With respect to the applicant, they are not facing the imminent enforced possibility of hardship in Libya due to the ADR in place and would not be required to return to Libya until, or if the situation in the country stabilizes. Only if they seek to voluntarily return to Libya at this time is there the likelihood that they would face a degree of hardship related to these issues. I find it unlikely that the applicants would choose to return unless ordered to do so and; therefore, give the cited hardships in Libya little weight with respect to this application. The fact that the applicant has submitted this application indicates a lack of desire to return to Libya so unless required to through enforcement of the removal orders against them, return to Libya is not a present or likely imminent reality for the applicant that would result in hardship to warrant an exemption. In the event that the country conditions stabilize and the ADR is lifted the factors cited by the applicants as those to cause hardship may also no longer to exist.

Evidence does not support that the applicant or any family member would be an exception to the stay through the ADR and the CBSA has not taken steps toward enforcement of the removal order against the applicant’s six year old daughter, a citizen of the United States, nor is it likely to be the case for any child to be required to leave without an adult accompanying them unless they reached the age of majority. Should that be the case in similar circumstances, then return would more likely than not be to the United States for that individual. As a result the applicant and his family benefit from being able to reside in Canada. The choice to return to Libya is one they could choose to make voluntarily. If they were to make this choice they would approach the CBSA requesting to leave voluntarily and the enforcement of the removal orders against the family members would be facilitated, including purchasing tickets if the family are unable to do so themselves.

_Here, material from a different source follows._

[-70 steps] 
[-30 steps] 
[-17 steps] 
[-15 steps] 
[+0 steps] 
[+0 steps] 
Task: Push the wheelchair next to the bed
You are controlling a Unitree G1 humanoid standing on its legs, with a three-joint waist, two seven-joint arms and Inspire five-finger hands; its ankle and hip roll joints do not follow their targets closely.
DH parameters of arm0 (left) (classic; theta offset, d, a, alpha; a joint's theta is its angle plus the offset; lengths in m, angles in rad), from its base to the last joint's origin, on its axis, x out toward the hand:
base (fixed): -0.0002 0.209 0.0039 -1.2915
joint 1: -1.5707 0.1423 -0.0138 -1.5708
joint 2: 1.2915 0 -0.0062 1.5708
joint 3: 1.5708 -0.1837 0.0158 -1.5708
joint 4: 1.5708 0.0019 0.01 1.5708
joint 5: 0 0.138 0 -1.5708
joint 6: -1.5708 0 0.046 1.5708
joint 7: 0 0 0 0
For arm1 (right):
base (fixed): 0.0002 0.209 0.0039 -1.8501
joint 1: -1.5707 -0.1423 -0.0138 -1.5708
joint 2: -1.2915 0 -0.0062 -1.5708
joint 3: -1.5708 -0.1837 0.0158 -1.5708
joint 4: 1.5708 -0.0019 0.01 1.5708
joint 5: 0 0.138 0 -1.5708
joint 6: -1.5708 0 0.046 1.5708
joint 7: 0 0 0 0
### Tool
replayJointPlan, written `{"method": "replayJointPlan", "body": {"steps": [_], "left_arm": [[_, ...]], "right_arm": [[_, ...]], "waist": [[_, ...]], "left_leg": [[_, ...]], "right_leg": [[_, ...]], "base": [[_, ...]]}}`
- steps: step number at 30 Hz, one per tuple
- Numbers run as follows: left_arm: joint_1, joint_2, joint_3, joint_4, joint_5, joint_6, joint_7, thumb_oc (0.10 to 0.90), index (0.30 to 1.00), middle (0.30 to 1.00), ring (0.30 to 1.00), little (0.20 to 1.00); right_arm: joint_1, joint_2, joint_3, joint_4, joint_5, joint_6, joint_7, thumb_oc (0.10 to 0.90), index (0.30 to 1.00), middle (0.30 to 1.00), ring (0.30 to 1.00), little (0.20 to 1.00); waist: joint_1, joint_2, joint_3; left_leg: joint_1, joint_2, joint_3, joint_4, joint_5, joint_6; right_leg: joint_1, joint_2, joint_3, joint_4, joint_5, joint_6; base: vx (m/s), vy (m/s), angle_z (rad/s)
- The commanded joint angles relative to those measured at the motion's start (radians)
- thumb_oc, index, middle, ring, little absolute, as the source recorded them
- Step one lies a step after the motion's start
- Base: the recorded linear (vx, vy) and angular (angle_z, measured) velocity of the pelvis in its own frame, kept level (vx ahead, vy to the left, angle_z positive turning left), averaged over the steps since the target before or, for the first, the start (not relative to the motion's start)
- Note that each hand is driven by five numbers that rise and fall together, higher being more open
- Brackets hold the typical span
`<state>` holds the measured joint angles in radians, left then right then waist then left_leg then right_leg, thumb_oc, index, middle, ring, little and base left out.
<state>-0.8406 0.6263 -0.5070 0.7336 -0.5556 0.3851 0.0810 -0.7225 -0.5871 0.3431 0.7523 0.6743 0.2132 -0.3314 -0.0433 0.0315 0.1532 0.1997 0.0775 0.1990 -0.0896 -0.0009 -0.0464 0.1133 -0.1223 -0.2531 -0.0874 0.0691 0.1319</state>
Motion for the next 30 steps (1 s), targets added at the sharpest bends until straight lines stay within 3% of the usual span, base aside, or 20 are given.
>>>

[20] These reasons suggest, in my view, that the Officer filtered the hardship analysis through a lens that disproportionately focused on the ADR, without considering the country conditions and other personal evidence regarding hardship should the Applicants return to Libya.

[21] I agree with the Applicants that the Officer’s lack of hardship analysis is contrary to the instructions provided by Immigration, Refugees and Citizenship Canada [IRCC instructions]. The IRCC instructions urge officers to consider factors such as the adverse country conditions of the country of origin and state that decision-makers “must consider the conditions in that country and balance these factors into the hardship assessment.”

[22] In addition, as set out in Kanthasamy at para 25: “officers making humanitarian and compassionate determinations must substantively consider and weigh all the relevant factors before them” [emphasis added]. The Officer, in my view, simply failed to do so.

[23] There appears to be conflicting jurisprudence from this Court as to the reasonableness of decisions not to grant H&C relief where an ADR is in place. In some cases, including those cited by the Respondent, the Court has upheld these decisions as reasonable: see Ndikumana v Canada (Citizenship and Immigration), 2017 FC 328 [Ndikumana]; Likale v Canada (Citizenship and Immigration), 2015 FC 43 [Likale].

[24] On the other hand, there is the approach taken by Justice Norris in Bawazir v Canada (Citizenship and Immigration), 2019 FC 623 [Bawazir], as reiterated by him in Shaka v Canada (Citizenship and Immigration), 2019 FC 798, which finds that an officer erred by failing to consider that the applicant had to return to a war zone to apply for permanent residence without an exemption granted under H&C grounds: Bawazir at para 17.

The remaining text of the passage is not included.